WRD-Net: Water Reflection Detection Using A Parallel Attention Transformer


The architecture of the proposed WRD-Net.

Abstract
In contrast to symmetry detection, Water Reflection Detection (WRD) is less studied. We treat this topic as a Symmetry Axis Point Prediction task which outputs a set of points by implicitly learning Gaussian heat maps and explicitly learning numerical coordinates. We first collect a new data set, namely, the Water Reflection Scene Data Set (WRSD). Then, we introduce a novel Water Reflection Detection Network, i.e., WRD-Net. This network is built on top of a series of Parallel Attention Vision Transformer blocks with the Atrous Spatial Pyramid (ASP-PAViT) that we deliberately design. Each block captures both the local and global features at multiple scales. To our knowledge, neither the WRSD nor the WRD-Net has been used for water reflection detection before. To derive the axis of symmetry, we perform Principal Component Analysis (PCA) on the points predicted. Experimental results show that the WRD-Net outperforms its counterparts and achieves the true positive rate of 0.823 compared with the human annotation. Keywords: Water Reflection Detection, Symmetry Detection, Line Detection, Multi-scale Deep Networks, Parallel Attention Transformer
Water Reflection Scene Data Set (WRSD)
Statistics of the Data Set

Statistics of the WRSD images, including the distribution of the lengths of all ground-truth axes (a), the distribution of the angles of all ground-truth axes (b) and the distribution of the mean y-coordinate values of the points annotated in each image (c).

Experimental Results

Comparison of the baselines and WRD-Net in terms of different performance metrics.
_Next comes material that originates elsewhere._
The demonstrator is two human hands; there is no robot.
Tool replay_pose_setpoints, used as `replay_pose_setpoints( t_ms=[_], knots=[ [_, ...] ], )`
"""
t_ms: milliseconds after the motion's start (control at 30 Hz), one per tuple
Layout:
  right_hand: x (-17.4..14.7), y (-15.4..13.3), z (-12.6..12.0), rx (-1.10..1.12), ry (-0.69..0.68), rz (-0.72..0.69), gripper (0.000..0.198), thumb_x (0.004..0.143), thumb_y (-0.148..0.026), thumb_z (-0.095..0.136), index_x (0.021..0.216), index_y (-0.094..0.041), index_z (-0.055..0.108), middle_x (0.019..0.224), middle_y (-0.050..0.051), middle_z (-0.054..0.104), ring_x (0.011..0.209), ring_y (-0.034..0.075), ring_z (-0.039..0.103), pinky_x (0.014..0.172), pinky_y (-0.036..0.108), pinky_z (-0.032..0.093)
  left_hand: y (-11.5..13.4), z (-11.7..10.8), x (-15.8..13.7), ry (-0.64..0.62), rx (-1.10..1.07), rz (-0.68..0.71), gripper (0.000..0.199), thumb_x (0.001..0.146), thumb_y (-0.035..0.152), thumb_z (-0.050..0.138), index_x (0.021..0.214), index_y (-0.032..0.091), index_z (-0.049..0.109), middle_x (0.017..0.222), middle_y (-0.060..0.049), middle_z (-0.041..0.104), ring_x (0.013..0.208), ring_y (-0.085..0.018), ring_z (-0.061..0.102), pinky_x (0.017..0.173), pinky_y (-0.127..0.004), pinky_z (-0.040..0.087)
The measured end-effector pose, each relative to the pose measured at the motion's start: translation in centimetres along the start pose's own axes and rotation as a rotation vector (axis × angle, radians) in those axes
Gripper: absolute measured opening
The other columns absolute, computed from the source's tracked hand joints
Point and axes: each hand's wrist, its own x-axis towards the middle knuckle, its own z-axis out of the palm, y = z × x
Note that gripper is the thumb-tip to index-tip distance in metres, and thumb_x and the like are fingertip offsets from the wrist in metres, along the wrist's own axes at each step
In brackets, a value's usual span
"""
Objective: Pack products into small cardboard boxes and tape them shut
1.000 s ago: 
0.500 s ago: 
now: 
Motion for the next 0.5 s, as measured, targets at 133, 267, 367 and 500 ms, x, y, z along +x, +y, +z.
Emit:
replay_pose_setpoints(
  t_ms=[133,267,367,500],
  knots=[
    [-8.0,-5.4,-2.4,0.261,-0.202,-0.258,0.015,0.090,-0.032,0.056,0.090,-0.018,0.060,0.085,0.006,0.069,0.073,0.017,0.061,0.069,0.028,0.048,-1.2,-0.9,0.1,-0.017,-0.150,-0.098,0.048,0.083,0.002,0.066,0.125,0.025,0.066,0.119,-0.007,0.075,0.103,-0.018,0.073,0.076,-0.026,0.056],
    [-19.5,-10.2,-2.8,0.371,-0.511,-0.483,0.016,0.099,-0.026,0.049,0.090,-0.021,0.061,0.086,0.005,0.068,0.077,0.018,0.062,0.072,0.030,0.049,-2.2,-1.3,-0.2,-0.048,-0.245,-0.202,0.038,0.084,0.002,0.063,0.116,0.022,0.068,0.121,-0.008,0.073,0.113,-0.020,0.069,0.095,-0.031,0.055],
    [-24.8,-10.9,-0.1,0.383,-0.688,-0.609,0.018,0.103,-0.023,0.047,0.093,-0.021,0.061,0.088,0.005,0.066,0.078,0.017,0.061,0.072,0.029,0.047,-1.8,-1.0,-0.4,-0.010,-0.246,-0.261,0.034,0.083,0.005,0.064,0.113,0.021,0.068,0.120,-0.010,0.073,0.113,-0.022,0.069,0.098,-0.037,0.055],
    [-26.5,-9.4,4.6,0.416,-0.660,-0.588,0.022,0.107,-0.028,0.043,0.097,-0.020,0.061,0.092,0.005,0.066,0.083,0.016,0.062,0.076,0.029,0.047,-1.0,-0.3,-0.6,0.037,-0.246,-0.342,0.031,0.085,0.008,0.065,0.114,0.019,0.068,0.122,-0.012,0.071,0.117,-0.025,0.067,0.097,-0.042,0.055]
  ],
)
Comparison of the TP Rate values derived using (a) image feature-based baselines and (b) learning-based baselines against our approach in terms of different combined thresholds.


Each row shows the results derived using nine baselines and our method. The yellow line indicates the detected axis while the blue line suggests the ground-truth axis. The two values shown below each image indicate the angle and distance computed between the detected axis and the ground-truth axis.